The content of iron [II] in the suspension was determined by automatic titration using potassium permanganate to measure the divalent iron concentration and determine the oxidation rate while the reaction progressed and the suspension turned bright yellow. At that point, the supply of oxidizing gas was stopped. The oxidation rate at this time exceeded 99.7%. The container was exposed to atmospheric pressure and left for 1 hour with stirring. The viscosity after standing was 350 centipoise as measured with a B-type viscometer. The total oxidizing gas supply time in the vessel was 40 minutes. The slurry consisted of acicular goethite particles, and was washed with water and then sieved to obtain a wet cake.

[0020]

[Effect of the invention] According to the method of the present invention, it is possible to obtain acicular goethite with a uniform particle size distribution and a small axial ratio L/D. It can be carried out slowly and is suitable for industrial level production.

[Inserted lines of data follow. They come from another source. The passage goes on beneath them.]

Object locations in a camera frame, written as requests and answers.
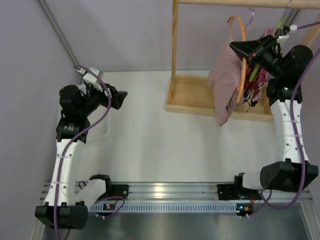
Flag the pink trousers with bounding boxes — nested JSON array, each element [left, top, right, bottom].
[[206, 38, 243, 127]]

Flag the orange clothes hanger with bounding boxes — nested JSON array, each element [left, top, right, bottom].
[[226, 15, 249, 104]]

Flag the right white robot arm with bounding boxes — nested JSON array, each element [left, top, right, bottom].
[[229, 35, 319, 193]]

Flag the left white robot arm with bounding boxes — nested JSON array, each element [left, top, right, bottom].
[[35, 83, 128, 230]]

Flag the green clothes hanger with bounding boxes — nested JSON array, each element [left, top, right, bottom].
[[248, 16, 285, 82]]

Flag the white plastic basket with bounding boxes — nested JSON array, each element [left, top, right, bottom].
[[101, 120, 112, 140]]

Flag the pink patterned garment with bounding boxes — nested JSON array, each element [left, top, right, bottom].
[[241, 27, 276, 113]]

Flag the wooden clothes rack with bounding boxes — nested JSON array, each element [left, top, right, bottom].
[[166, 0, 320, 122]]

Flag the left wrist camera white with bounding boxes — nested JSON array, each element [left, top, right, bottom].
[[77, 67, 104, 91]]

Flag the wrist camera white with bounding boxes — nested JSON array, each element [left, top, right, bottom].
[[77, 67, 104, 91], [273, 24, 298, 42]]

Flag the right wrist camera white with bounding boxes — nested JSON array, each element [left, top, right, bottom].
[[273, 24, 298, 42]]

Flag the grey slotted cable duct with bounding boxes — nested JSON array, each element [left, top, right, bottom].
[[88, 202, 244, 214]]

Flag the aluminium mounting rail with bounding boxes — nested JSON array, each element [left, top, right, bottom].
[[39, 181, 313, 201]]

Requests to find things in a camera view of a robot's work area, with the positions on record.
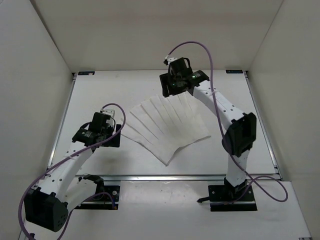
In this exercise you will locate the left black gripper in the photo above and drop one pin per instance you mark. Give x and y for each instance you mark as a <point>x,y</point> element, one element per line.
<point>115,141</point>

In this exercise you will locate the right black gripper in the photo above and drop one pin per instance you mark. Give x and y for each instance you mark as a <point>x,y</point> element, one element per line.
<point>166,80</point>

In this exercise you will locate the white pleated skirt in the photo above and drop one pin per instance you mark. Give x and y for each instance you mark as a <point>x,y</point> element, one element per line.
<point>164,125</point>

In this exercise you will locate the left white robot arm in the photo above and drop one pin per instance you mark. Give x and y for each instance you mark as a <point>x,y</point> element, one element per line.
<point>50,204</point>

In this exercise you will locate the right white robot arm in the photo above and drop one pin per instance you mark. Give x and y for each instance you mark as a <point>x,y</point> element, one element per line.
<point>238,129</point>

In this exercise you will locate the right blue corner label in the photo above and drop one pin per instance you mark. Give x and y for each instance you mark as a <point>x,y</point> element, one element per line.
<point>234,71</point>

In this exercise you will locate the blue corner label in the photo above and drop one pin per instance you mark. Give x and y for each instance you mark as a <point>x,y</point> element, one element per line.
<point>234,71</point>
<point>86,73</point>

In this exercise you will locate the left blue corner label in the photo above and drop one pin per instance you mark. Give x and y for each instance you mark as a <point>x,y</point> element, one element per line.
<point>86,73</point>

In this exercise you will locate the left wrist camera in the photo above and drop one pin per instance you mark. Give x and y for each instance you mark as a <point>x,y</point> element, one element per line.
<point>103,122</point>

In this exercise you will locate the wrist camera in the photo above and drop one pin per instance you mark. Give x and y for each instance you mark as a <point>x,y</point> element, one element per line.
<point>178,66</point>
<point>103,122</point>

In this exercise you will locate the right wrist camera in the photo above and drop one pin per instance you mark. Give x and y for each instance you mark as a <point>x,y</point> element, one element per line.
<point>178,66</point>

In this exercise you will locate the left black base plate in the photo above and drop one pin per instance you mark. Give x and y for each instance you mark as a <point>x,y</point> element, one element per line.
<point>106,197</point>

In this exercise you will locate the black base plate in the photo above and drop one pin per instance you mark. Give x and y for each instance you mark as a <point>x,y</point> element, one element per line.
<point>106,197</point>
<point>221,201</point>

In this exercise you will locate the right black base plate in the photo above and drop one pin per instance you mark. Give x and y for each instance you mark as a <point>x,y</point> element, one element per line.
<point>221,201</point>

[Brief explanation of the drawing]

FIG. 1 is a schematic illustration of an apparatus for explaining the implementation of the method of the invention.

[Explanation of symbols]

1 Caustic soda aqueous solution supply line 2 Ferrous sulfate aqueous solution supply line 3 No. 2 line mixer air supply line 4
Reaction vessel supply line 5 Reaction vessel air supply line 6 Reaction slurry outlet 7 Gas vent 8, 10 Refrigerant inlet 9, 11 Refrigerant outlet 12 No. 1 line mixer 13 No. 2-line mixer 14 Reaction vessel 15 Concentric gas supply means

Claims (1)

[Claims] 1. A method for producing goethite by oxidizing a hydroxide suspension obtained by reacting a ferrous salt aqueous solution and an alkaline aqueous solution with an oxidizing gas, comprising:
After continuously mixing and reacting the iron salt aqueous solution and the alkaline aqueous solution in a line mixer, oxidizing gas is immediately mixed in the next line mixer, and 7 of the hydroxides produced in the previous reaction are mixed.
After continuous rapid oxidation of ~15%, the resulting reaction mixture was charged into the next post-reactor and the oxidizing gas was bubbled through to complete the remaining reaction, resulting in an axial ratio L/D=5~ 6. A method for producing high-performance goethite, which is characterized by obtaining acicular crystals with a uniform particle size distribution (σL/L=0.4 to 0.5).